The subject excited great interest, even in Australia, and the beneficial effect that this prolonged discussion had on the proper understanding of homeopathy by the general community is felt even at the present day.
Our facetious friend Punch published (January 28, 1888) a humorous account of the battle of the rival schools, in which the partisan of the globule was represented as having the best of the fray.
This was accompanied by a
cartoon by Edward Linley Sambourne, which by the courtesy of the publishers is here reproduced.
From John Henry Clarke’s Odium medicum and homeopathy: “I will now quote the case of the homeopathic cure of an animal.
“It is taken from The Times of Jan. 6, 1888, being communicated in a letter to the editor in the course of the Odium medicum correspondence, afterwards published in a book from under the title of Odium medicum and homeopathy….
Meissonier’s Testimony in Favour of Homeopathy. To the Editor of The Times:
“I was studying painting a few years ago with Meissonier, whose valuable dog – which had been given to him by his great friend Alexandre Dumas – was stuck with paralysis in its hind quarters; it had also its neck twisted.
“I had long studied Homeopathy for my own use, and my little globules were the subject of much good humoured fun to Meissonier and his friends and family, who did not believe in them at all.
“The dog in question was condemned to death by a great ‘vet.’ In Paris, who attended to Meissonier’s very valuable horses, as will be seen in the enclosed testimony.
“The same evening I was dining with him and his family, and the dog was in the room – a subject of much lamentation – when, in his sudden and animated manner, he challenged me to cure it with ‘my Homeopathy’
“I accepted the challenge and gave the dog at once in their presence a single dose of Rhus tox, of a rather high dilution.
“The Next morning I was at work with him alone in his garden studio before breakfast, when his clever and energetic daughter came rushing into the studio as if the house were on fire, crying out that ‘the dog walked.’
“We ran out of the studio – Meissonier with his brush in his mouth and his large palette on his thumb, in his earnest eagerness about everything that freshly caught his attention- and there was the animal running about on its four legs as strongly as ever.

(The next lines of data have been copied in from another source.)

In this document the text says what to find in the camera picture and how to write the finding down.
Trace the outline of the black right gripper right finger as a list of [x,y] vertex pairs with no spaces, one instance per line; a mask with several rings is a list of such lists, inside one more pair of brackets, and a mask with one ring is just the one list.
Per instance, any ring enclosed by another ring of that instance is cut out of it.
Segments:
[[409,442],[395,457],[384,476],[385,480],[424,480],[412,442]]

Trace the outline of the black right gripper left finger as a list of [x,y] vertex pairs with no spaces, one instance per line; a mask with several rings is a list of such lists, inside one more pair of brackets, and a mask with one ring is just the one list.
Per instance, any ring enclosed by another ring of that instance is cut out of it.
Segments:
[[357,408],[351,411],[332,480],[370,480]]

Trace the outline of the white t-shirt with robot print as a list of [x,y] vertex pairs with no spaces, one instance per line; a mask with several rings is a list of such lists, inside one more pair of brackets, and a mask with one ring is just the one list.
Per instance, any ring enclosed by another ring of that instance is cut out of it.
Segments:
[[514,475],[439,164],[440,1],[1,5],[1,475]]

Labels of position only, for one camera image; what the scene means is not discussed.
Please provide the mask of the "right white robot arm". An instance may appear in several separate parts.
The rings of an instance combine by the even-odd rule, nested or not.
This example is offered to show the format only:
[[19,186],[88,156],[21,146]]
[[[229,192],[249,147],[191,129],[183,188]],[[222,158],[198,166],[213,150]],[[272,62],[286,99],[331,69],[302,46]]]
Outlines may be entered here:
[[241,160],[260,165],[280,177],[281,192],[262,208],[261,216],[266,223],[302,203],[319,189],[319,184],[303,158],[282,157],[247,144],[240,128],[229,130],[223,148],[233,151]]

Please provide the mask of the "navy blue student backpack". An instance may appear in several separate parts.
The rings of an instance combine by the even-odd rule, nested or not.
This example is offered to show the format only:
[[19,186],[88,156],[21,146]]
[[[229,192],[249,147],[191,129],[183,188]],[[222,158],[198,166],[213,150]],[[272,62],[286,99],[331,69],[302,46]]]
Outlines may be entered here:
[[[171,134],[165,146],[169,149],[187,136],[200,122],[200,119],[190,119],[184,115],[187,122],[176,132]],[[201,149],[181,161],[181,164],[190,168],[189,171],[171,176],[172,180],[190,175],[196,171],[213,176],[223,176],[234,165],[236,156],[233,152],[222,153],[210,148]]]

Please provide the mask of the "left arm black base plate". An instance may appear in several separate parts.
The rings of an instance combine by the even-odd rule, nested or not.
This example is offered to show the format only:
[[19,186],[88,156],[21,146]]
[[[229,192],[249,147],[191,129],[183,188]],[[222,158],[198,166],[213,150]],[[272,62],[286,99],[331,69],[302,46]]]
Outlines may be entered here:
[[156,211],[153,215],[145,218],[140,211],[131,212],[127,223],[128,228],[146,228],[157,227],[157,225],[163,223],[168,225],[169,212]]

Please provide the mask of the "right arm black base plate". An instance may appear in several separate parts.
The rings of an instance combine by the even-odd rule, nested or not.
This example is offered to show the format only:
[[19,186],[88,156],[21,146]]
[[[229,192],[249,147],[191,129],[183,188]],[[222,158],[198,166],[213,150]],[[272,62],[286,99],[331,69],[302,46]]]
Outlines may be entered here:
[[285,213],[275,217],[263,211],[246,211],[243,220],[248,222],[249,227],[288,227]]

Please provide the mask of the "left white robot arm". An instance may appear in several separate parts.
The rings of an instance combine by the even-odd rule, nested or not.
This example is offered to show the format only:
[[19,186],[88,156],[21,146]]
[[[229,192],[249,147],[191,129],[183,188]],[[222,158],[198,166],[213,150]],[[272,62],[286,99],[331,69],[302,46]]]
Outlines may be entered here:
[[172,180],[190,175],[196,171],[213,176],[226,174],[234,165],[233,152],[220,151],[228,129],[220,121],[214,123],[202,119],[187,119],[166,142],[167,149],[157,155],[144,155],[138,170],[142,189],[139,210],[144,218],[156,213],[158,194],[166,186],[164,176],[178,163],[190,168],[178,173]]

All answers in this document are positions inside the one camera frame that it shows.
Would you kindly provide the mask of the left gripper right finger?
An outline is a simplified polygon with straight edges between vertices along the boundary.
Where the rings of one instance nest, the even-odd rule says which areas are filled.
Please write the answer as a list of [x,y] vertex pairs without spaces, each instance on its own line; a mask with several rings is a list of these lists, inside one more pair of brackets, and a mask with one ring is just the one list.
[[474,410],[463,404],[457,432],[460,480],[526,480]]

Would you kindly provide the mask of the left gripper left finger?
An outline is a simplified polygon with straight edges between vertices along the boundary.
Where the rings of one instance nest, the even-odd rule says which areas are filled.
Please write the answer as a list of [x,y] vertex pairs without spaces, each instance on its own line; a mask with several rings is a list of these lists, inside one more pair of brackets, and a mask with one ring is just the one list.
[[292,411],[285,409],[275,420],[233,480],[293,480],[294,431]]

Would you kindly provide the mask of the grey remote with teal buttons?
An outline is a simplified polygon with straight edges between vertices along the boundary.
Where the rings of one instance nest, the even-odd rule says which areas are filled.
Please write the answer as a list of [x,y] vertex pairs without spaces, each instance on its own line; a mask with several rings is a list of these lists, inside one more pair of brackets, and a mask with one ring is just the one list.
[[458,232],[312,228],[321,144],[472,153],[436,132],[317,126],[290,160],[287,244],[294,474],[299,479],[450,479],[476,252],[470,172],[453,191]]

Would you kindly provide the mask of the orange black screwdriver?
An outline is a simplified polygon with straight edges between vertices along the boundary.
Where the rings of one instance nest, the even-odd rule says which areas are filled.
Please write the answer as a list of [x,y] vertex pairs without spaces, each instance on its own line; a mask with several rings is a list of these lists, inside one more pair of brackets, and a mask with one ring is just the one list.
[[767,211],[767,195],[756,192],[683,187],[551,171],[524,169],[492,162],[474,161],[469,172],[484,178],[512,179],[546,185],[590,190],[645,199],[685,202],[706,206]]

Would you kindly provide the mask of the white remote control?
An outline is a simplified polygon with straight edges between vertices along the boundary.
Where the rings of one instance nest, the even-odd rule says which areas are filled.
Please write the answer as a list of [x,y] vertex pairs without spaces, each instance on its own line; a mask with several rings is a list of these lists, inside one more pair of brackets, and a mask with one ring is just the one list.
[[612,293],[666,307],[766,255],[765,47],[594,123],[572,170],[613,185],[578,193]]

“It still had its neck twisted, however, and I was much puzzled to know how to proceed with my patient. I then perceived that its coat was rough and staring. Here came in one of the great principles of Homeopathy – that every symptom must be taken into account – and the proper remedy at once suggested itself.
“I gave it two doses of Arsenicum 3X; the dog quite recovered, and is I believe, alive and well to this day. Yours faithfully, A Pupil of Meissonier.”
Edmund Beckett was a relative of William Thomas Denison, who was also an advocate of homeopathy.
Lord Grimthorpe was also responsible for rebuilding the west front, roof, and transept windows of St Albans Cathedral at his own expense.
Although the building had been in need of repair, popular opinion at the time held that he had changed the cathedral’s character, even inspiring the creation and temporary popularity of the verb “to grimthorpe”, meaning to carry out unsympathetic restorations of ancient buildings.
Part of Beckett’s additions included statues of the four evangelists around the western door; the statue of St Matthew has Beckett’s face. He later turned his attentions to St Peter’s and then to St Michael’s Church, both in the same city.
In 1868 he worked with W H Crossland to design St Chad’s Church, Far Headingley in Leeds.
Edmund Beckett was born at Carlton Hall Nottinghamshire, England, and was the son of Sir Edmund Beckett, 4th Baronet. He studied at Eton and Trinity College, Cambridge, was made a Queen’s Counsel in 1854, and was created Baron Grimthorpe in 1886.
He is sometimes known as Edmund Beckett Denison; his father had taken the additional name Denison in 1816, but the son dropped it on his father’s death in 1874.
He married Fanny Catherine 1823 – 1901 daughter of John Lonsdale, 89th Bishop of Lichfield.
He died on 29 April 1905 after a fall, and is buried in the grounds of St Albans Cathedral.